I will gladly provide debugs, configs, captures etc., but first I would like to better understand how tac_plus-ng handles processes to create a better test-case:
  1. Are mavis backends created on a per-request basis or are they reused between requests?
  2. When are mavis backends terminated?
  3. Is it possible to put a hard limit on the number of mavis backend processes spawned?
  4. If I limit the amount of memory available for tac_plus-ng (e.g. by using MemoryMax= in systemd), how will it handle mavis backend processes being OOM-killed?
  5. Under what circumstanes are worker processes terminated.
I hope this is not too much to ask.

Kind regards,
Andrzej

Marc Huber

unread,
Mar 1, 2026, 7:53:21 AM (6 days ago) Mar 1
to event-driv...@googlegroups.com

Hi,

the maximum number of MAVIS processes forked by the "external" module is controlled using "childs max" and defaults to 20, so yes, you can max out memory if your "instances max" (the upper limit of server processes) isn't limited reasonably. By default, the "external" module will run "childs min = 4" and start additional ones if further requests come in and the "max" isn't yet reached. MAVIS backend processes are being reused and won't be terminated.

Regarding the number of worker processes: The load-balancing algorithm is detailed in https://projects.pro-bono-publico.de/event-driven-servers/doc/spawnd.html#AEN493 -- to copy-paste from there:

spawnd allows configuration of upper and lower limits for users and processes. The distribution algorithm will try to assign new connections to one of the running servers with less than users_min connections. If all servers already have at least users_min active connections and the total number of servers doesn't exceed servers_max, an additional server process is started, and the connection is assigned to that process. If no more processes may be started, the connection is assigned to the server process with less than users_max users, which serves the lowest number of connections. Otherwise, the connection will stall until an existing connection terminates.
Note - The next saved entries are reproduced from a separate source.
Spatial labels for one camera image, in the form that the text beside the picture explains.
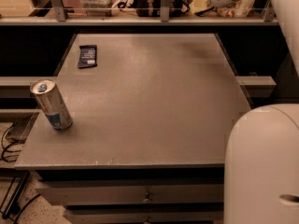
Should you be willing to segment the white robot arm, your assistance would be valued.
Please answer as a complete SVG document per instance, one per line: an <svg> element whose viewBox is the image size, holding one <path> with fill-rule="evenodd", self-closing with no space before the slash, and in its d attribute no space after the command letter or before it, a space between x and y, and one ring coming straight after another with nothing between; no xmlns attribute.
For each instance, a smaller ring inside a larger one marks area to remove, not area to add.
<svg viewBox="0 0 299 224"><path fill-rule="evenodd" d="M226 7L239 0L210 0ZM299 0L271 0L299 69ZM266 105L231 131L224 167L223 224L299 224L299 104Z"/></svg>

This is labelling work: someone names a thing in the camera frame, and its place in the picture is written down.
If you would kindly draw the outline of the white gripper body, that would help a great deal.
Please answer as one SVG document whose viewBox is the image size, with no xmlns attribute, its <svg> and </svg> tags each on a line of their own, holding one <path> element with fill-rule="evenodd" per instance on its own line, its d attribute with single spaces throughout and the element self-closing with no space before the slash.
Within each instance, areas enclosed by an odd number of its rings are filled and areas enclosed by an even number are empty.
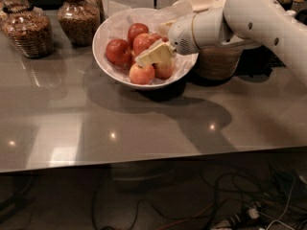
<svg viewBox="0 0 307 230">
<path fill-rule="evenodd" d="M 196 52 L 196 45 L 192 36 L 192 22 L 194 13 L 178 18 L 168 32 L 170 43 L 175 51 L 181 55 L 190 55 Z"/>
</svg>

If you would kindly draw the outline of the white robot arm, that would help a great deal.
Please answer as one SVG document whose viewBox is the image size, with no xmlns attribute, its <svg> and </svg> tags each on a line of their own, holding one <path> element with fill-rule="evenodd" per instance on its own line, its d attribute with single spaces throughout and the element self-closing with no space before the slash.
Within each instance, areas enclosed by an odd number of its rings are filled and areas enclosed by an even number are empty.
<svg viewBox="0 0 307 230">
<path fill-rule="evenodd" d="M 270 49 L 294 74 L 307 81 L 307 26 L 276 0 L 225 0 L 220 8 L 184 15 L 172 24 L 166 42 L 156 42 L 136 62 L 146 66 L 175 53 L 191 55 L 208 46 Z"/>
</svg>

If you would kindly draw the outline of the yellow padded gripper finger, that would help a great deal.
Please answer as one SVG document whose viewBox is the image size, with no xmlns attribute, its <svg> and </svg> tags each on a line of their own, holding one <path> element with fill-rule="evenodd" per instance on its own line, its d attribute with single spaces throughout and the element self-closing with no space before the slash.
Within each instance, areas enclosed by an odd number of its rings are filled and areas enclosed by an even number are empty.
<svg viewBox="0 0 307 230">
<path fill-rule="evenodd" d="M 175 23 L 175 20 L 170 20 L 167 22 L 163 22 L 157 26 L 157 32 L 160 35 L 167 36 L 170 31 L 172 25 Z"/>
<path fill-rule="evenodd" d="M 154 63 L 164 62 L 175 55 L 175 47 L 169 42 L 159 39 L 135 58 L 135 62 L 141 66 L 152 65 Z"/>
</svg>

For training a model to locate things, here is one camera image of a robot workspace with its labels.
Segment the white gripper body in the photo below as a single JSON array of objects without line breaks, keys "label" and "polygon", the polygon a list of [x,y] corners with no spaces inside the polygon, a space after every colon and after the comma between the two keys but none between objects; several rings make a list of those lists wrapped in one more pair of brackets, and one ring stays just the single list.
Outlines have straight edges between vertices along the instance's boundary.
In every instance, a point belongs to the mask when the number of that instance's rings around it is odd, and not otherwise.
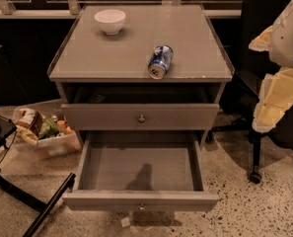
[{"label": "white gripper body", "polygon": [[293,0],[272,25],[269,58],[280,66],[293,68]]}]

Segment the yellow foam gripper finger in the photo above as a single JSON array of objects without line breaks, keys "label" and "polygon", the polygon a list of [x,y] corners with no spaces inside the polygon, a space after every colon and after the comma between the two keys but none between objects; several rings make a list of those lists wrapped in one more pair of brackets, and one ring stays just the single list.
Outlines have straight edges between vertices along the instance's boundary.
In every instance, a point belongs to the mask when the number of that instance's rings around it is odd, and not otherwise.
[{"label": "yellow foam gripper finger", "polygon": [[252,126],[255,131],[266,133],[293,106],[293,68],[282,67],[274,75],[266,74],[258,96]]},{"label": "yellow foam gripper finger", "polygon": [[249,49],[254,51],[269,51],[271,33],[272,26],[269,26],[249,43]]}]

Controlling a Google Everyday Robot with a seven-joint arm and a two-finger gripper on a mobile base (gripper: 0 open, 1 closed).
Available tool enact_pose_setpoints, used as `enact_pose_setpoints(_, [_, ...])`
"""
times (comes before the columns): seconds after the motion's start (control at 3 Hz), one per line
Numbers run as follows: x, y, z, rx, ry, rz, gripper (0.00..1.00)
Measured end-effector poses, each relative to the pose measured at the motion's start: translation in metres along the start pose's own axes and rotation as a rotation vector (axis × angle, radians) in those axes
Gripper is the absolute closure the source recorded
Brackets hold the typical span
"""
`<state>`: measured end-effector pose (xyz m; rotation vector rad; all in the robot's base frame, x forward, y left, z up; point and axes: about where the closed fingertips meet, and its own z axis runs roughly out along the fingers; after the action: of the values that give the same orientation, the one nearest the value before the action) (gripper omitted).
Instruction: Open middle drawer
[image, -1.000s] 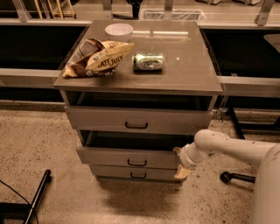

OOM behavior is mostly undefined. I think the "external" module can handle a fork() failure, but wouldn't vouch for that and frankly don't know how that interacts with systemd memory boundaries.

Cheers,

Marc

--
You received this message because you are subscribed to the Google Groups "Event-Driven Servers" group.
To unsubscribe from this group and stop receiving emails from it, send an email to event-driven-ser...@googlegroups.com.
To view this discussion visit https://groups.google.com/d/msgid/event-driven-servers/8d97e740-cd2b-4583-9b2b-5925170caf99n%40googlegroups.com.

Andrzej Mendel-Nykorowycz

unread,
Mar 1, 2026, 8:53:09 AM (5 days ago) Mar 1
to Event-Driven Servers
Thank you, I missed the "childs max" option in the documentation. Several follow-up questions to clarify:
  1. Do I understand correctly, that the "childs max" is applied per-worker, meaning that effective maximum number of MAVIS backend processes will be instances_max*childs_max?
  2. What happens when the number of requests (as determined by users_max) is higher than the number of backend processes? Are they queued by the worker process?
  3. "MAVIS backend processes are being reused and won't be terminated." - I saw the number of perl processes spike when serving requests and drop afterwards, so it would seem they are terminated after all.
  4. "Otherwise, the connection will stall until an existing connection terminates." - Does this mean that the listener receives a SYN from TACACS+ client, but doesn't respond with a SYN+ACK until a slot opens?
  5. Is it expected behaviour for tac_plus-ng workers to terminate when "retire limit" and "retire timeout" are not configured? This is what I saw in my tests and I wonder if I managed to somehow crash a worker process.
Best regards,
Andrzej

Marc Huber

unread,
Mar 1, 2026, 11:51:25 AM (5 days ago) Mar 1
to event-driv...@googlegroups.com

Hi Andrzej,

On 01.03.2026 14:53, Andrzej Mendel-Nykorowycz wrote:
  1. Do I understand correctly, that the "childs max" is applied per-worker, meaning that effective maximum number of MAVIS backend processes will be instances_max*childs_max?
yes.
  1. What happens when the number of requests (as determined by users_max) is higher than the number of backend processes? Are they queued by the worker process?
Spawnd will handle this (default: "overload = queue", other options are "close" (accept connection, but close it immediately) and "reset" (temporarily closes listening sockets)).
  1. "MAVIS backend processes are being reused and won't be terminated." - I saw the number of perl processes spike when serving requests and drop afterwards, so it would seem they are terminated after all.
The Perl processes will terminate if their parent process (the worker) terminates, or they can terminate voluntarily. I don't remember adding any auto-termination code, at least not outside the error path.
  1. "Otherwise, the connection will stall until an existing connection terminates." - Does this mean that the listener receives a SYN from TACACS+ client, but doesn't respond with a SYN+ACK until a slot opens?
No, that would require kernel-level operations. That's just the "overload = queue" option where the OS still accepts the connection but the daemon no longer listens until a free slot becomes available.
  1. Is it expected behaviour for tac_plus-ng workers to terminate when "retire limit" and "retire timeout" are not configured? This is what I saw in my tests and I wonder if I managed to somehow crash a worker process.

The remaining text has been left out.